== Task description ==
Find the line with "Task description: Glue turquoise" in the entries below, then reproduce it and every line after it down to and including the line with "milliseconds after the", exactly.

== Supplied material ==
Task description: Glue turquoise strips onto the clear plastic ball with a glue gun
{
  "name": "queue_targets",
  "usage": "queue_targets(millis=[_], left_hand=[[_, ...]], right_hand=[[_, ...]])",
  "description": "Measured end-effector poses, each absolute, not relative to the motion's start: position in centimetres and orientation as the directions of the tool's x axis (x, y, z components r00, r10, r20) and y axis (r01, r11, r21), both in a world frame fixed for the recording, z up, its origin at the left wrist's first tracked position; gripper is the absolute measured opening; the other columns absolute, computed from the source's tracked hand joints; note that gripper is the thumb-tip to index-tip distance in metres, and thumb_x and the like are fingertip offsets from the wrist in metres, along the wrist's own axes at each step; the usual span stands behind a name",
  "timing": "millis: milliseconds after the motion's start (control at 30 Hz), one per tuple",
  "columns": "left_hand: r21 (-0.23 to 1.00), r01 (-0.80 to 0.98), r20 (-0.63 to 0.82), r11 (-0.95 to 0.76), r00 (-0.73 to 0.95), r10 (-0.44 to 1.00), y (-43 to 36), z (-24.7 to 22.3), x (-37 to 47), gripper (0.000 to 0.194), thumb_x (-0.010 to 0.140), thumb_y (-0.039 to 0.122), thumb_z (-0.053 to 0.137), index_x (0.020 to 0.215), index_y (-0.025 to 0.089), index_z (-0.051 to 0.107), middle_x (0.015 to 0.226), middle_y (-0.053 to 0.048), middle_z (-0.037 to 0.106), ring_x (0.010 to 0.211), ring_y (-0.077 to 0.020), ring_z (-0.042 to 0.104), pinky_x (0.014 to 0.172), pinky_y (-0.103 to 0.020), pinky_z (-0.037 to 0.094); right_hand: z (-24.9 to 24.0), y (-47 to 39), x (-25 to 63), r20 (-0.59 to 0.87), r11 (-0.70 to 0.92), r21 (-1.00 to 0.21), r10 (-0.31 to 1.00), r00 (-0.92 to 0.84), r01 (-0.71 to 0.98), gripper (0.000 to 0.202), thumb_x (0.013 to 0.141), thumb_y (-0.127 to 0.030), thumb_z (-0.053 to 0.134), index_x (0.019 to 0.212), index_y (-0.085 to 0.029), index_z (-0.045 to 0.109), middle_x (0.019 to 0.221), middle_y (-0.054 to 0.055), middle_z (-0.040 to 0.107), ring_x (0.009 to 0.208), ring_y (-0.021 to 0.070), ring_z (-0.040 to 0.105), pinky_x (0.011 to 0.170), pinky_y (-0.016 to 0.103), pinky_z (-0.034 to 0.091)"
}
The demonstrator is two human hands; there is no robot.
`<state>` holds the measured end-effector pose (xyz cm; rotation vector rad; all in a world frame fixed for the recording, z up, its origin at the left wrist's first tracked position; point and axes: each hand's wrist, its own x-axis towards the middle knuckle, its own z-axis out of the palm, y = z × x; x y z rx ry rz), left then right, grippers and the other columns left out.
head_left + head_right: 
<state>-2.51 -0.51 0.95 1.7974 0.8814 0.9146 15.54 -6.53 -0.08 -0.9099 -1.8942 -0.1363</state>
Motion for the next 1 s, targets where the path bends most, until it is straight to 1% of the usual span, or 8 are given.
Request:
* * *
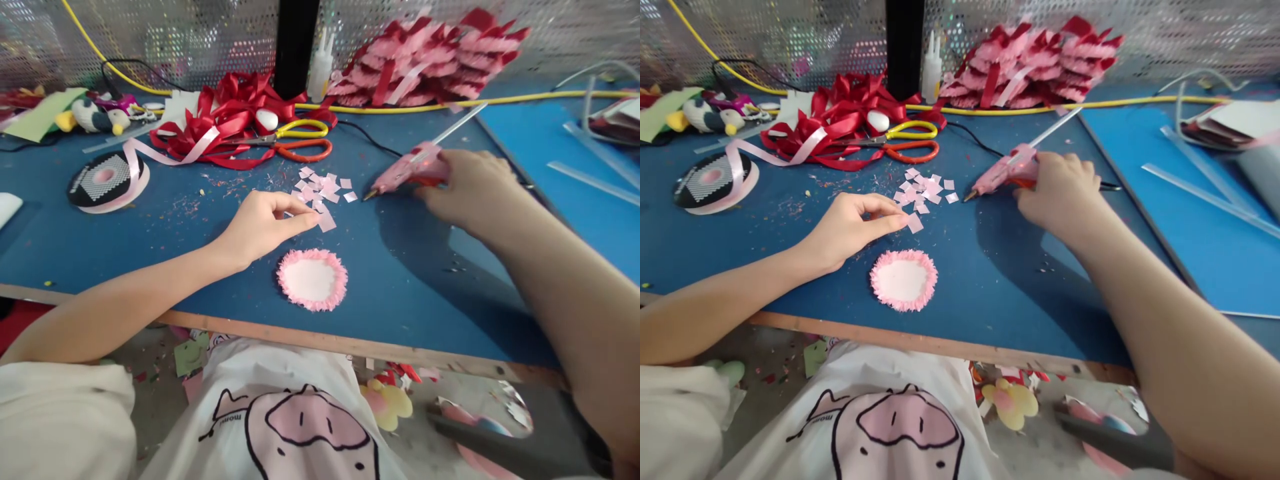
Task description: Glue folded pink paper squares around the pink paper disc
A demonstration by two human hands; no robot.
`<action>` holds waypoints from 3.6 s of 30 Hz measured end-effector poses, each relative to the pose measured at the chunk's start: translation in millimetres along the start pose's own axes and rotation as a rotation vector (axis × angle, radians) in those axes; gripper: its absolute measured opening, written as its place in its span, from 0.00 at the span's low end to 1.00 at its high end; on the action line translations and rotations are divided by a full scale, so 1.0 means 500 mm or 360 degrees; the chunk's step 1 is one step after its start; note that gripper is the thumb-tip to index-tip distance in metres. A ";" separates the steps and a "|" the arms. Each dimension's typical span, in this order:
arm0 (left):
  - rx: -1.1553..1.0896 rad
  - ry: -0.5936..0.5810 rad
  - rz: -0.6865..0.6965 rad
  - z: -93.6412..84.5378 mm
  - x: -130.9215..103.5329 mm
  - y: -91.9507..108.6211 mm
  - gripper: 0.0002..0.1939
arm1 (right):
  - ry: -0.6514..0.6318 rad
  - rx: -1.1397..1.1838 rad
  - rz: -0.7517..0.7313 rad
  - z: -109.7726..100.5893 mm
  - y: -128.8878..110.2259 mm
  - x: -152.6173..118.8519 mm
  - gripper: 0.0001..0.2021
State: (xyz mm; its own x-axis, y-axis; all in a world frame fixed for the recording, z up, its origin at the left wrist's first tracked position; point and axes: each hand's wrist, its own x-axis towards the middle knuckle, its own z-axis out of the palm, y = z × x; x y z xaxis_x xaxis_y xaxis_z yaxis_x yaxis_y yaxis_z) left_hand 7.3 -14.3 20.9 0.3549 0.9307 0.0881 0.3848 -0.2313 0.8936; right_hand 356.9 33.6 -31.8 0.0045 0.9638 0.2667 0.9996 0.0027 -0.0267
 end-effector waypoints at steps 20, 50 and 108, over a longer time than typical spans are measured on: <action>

== Exercise solution ==
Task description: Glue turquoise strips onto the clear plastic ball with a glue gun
{
  "name": "queue_targets",
  "usage": "queue_targets(millis=[_], left_hand=[[_, ...]], right_hand=[[_, ...]])",
  "description": "Measured end-effector poses, each absolute, not relative to the motion's start: position in centimetres and orientation as the directions of the tool's x axis (x, y, z components r00, r10, r20) and y axis (r01, r11, r21), both in a world frame fixed for the recording, z up, its origin at the left wrist's first tracked position; gripper is the absolute measured opening; the other columns absolute, computed from the source's tracked hand joints; note that gripper is the thumb-tip to index-tip distance in metres, and thumb_x and the like are fingertip offsets from the wrist in metres, along the wrist's own axes at each step; the usual span stands behind a name",
  "timing": "millis: milliseconds after the motion's start (control at 30 Hz), one per tuple",

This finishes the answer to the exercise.